**** THE DATA

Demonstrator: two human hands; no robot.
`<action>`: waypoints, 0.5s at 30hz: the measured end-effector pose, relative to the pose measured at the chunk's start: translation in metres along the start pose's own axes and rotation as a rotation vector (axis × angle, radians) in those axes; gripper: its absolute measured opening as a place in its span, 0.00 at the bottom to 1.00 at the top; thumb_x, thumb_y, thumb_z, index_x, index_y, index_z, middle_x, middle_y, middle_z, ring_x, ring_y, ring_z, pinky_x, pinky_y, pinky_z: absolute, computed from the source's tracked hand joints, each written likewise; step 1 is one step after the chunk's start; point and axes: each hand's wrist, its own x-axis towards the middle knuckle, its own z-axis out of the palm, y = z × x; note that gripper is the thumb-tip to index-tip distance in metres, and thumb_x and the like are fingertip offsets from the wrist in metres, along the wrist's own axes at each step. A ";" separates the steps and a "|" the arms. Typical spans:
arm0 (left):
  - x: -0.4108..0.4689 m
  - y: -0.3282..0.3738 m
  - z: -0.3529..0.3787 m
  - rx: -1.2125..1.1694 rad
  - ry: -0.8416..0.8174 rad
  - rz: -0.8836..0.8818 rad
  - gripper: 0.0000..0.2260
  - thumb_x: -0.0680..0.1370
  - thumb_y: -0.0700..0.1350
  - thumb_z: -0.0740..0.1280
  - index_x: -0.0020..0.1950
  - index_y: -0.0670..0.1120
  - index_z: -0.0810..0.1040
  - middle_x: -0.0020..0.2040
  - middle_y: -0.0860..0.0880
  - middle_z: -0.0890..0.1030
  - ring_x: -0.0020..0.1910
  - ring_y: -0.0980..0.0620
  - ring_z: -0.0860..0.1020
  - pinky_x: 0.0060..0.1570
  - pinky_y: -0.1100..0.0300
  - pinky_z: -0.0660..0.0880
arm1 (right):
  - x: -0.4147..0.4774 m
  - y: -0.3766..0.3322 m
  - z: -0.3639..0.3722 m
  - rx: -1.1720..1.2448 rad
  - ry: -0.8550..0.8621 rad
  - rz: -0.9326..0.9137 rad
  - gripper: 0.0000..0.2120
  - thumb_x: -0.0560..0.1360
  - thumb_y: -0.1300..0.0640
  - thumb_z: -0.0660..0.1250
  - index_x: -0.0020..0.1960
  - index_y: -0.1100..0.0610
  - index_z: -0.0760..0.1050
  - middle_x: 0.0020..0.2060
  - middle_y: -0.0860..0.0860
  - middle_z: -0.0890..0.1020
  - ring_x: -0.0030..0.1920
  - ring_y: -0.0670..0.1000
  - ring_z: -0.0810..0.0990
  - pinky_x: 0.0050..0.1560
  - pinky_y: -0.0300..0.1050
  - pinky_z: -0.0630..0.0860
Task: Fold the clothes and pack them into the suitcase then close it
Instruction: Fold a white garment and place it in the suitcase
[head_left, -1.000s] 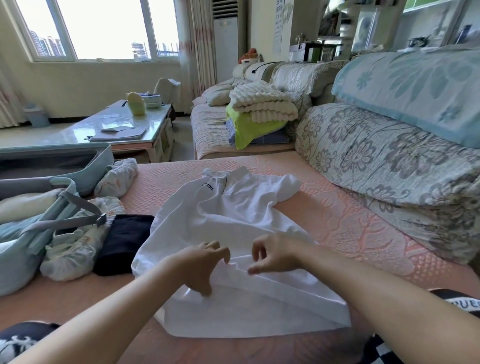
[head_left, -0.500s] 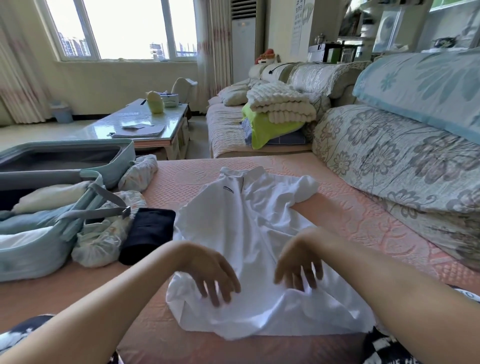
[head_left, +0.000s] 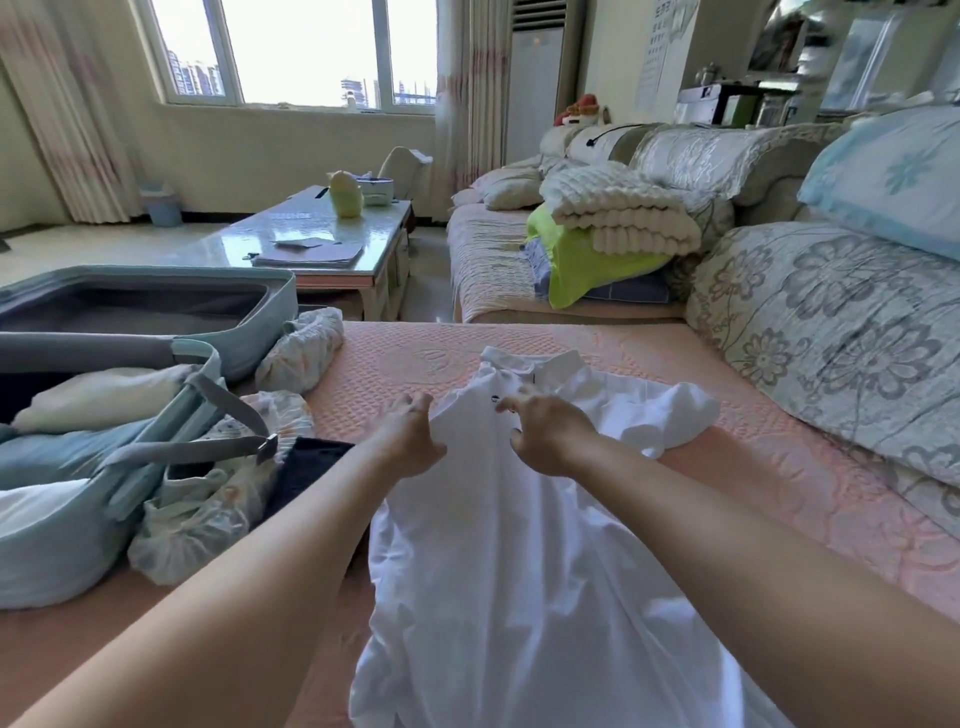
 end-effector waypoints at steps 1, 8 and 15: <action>0.005 -0.001 0.002 0.025 -0.024 0.007 0.28 0.75 0.55 0.70 0.72 0.52 0.67 0.66 0.46 0.75 0.65 0.44 0.72 0.60 0.53 0.70 | 0.012 -0.002 0.003 -0.032 0.024 -0.033 0.26 0.76 0.60 0.61 0.74 0.49 0.67 0.76 0.50 0.66 0.73 0.55 0.67 0.67 0.51 0.70; 0.012 0.011 0.009 -0.183 -0.063 0.253 0.15 0.74 0.51 0.73 0.61 0.56 0.80 0.55 0.54 0.81 0.50 0.54 0.78 0.50 0.62 0.72 | 0.059 0.009 0.024 -0.624 0.020 -0.340 0.22 0.77 0.56 0.61 0.71 0.47 0.70 0.73 0.56 0.68 0.74 0.59 0.64 0.70 0.57 0.61; 0.008 0.023 0.012 -0.459 -0.394 0.153 0.08 0.77 0.46 0.68 0.45 0.53 0.87 0.47 0.49 0.83 0.43 0.50 0.78 0.40 0.59 0.75 | 0.040 0.065 0.016 -0.532 -0.346 -0.065 0.11 0.71 0.48 0.68 0.53 0.46 0.78 0.53 0.49 0.81 0.55 0.57 0.80 0.46 0.43 0.69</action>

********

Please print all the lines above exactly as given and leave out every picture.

Demonstrator: two human hands; no robot.
`<action>`: waypoints, 0.5s at 30hz: the measured end-effector pose, relative to the pose measured at the chunk's start: translation in metres along the start pose's own axes and rotation as a rotation vector (axis × angle, radians) in those axes; gripper: its absolute measured opening as a place in its span, 0.00 at the bottom to 1.00 at the top; thumb_x, thumb_y, thumb_z, index_x, index_y, index_z, middle_x, middle_y, middle_z, ring_x, ring_y, ring_z, pinky_x, pinky_y, pinky_z: absolute, computed from the source's tracked hand joints, each written likewise; step 1 is one step after the chunk's start; point and axes: each hand's wrist, its own x-axis towards the middle knuckle, its own z-axis out of the palm, y = z × x; note that gripper is the thumb-tip to index-tip distance in metres, and thumb_x and the like are fingertip offsets from the wrist in metres, along the wrist's own axes at each step. A ";" separates the steps and a "|" the arms. Typical spans:
arm0 (left):
  - x: -0.4108..0.4689 m
  - y: -0.3282..0.3738 m
  - z: -0.3529..0.3787 m
  - rx: -1.2125..1.1694 rad
  - ry: -0.8416..0.8174 rad
  - rz: -0.8836..0.8818 rad
  - gripper: 0.0000..0.2260
  - thumb_x: -0.0680..0.1370
  - thumb_y: -0.0700..0.1350
  - thumb_z: -0.0740..0.1280
  - index_x: -0.0020..0.1950
  - index_y: -0.0670..0.1120
  - index_z: -0.0810..0.1040
  - middle_x: -0.0020..0.2040
  - middle_y: -0.0860..0.0880
  - middle_z: -0.0890..0.1030
  - ring_x: -0.0020..0.1910
  - ring_y: -0.0980..0.0620
  - ring_z: -0.0860..0.1020
  - pinky_x: 0.0060..0.1570
  - pinky_y: -0.1100..0.0300
  - pinky_z: -0.0660..0.0880
arm1 (right):
  - x: -0.4147..0.4774 m
  - y: -0.3766..0.3322 m
  - z: -0.3639..0.3722 m
  - rx: -1.1720..1.2448 rad
  - ry: -0.8550..0.8621 rad
  - rz: -0.9326..0.9137 rad
  - gripper: 0.0000..0.2120
  - thumb_x: -0.0560..0.1360
  - thumb_y: -0.1300..0.0640
  - thumb_z: -0.0660..0.1250
  - index_x: -0.0020..0.1960
  - index_y: -0.1100..0.0610
  - index_z: -0.0760..0.1050
  - middle_x: 0.0020..0.2060
  - middle_y: -0.0860..0.0860
  - middle_z: -0.0890..0.1020
  - ring_x: -0.0030..0.1920
  - ring_y: -0.0670..0.1000
  - ring_z: -0.0810..0.0990
  - pinky_x: 0.0050..0.1560
  - pinky_y: -0.0300..0.1050
  - pinky_z: -0.0630..0.0860
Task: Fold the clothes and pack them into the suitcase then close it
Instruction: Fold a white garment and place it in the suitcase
[head_left, -1.000s] 
[head_left, -0.500s] 
[head_left, +0.000s] 
 end-effector waypoints at steps 1, 8 and 15: <action>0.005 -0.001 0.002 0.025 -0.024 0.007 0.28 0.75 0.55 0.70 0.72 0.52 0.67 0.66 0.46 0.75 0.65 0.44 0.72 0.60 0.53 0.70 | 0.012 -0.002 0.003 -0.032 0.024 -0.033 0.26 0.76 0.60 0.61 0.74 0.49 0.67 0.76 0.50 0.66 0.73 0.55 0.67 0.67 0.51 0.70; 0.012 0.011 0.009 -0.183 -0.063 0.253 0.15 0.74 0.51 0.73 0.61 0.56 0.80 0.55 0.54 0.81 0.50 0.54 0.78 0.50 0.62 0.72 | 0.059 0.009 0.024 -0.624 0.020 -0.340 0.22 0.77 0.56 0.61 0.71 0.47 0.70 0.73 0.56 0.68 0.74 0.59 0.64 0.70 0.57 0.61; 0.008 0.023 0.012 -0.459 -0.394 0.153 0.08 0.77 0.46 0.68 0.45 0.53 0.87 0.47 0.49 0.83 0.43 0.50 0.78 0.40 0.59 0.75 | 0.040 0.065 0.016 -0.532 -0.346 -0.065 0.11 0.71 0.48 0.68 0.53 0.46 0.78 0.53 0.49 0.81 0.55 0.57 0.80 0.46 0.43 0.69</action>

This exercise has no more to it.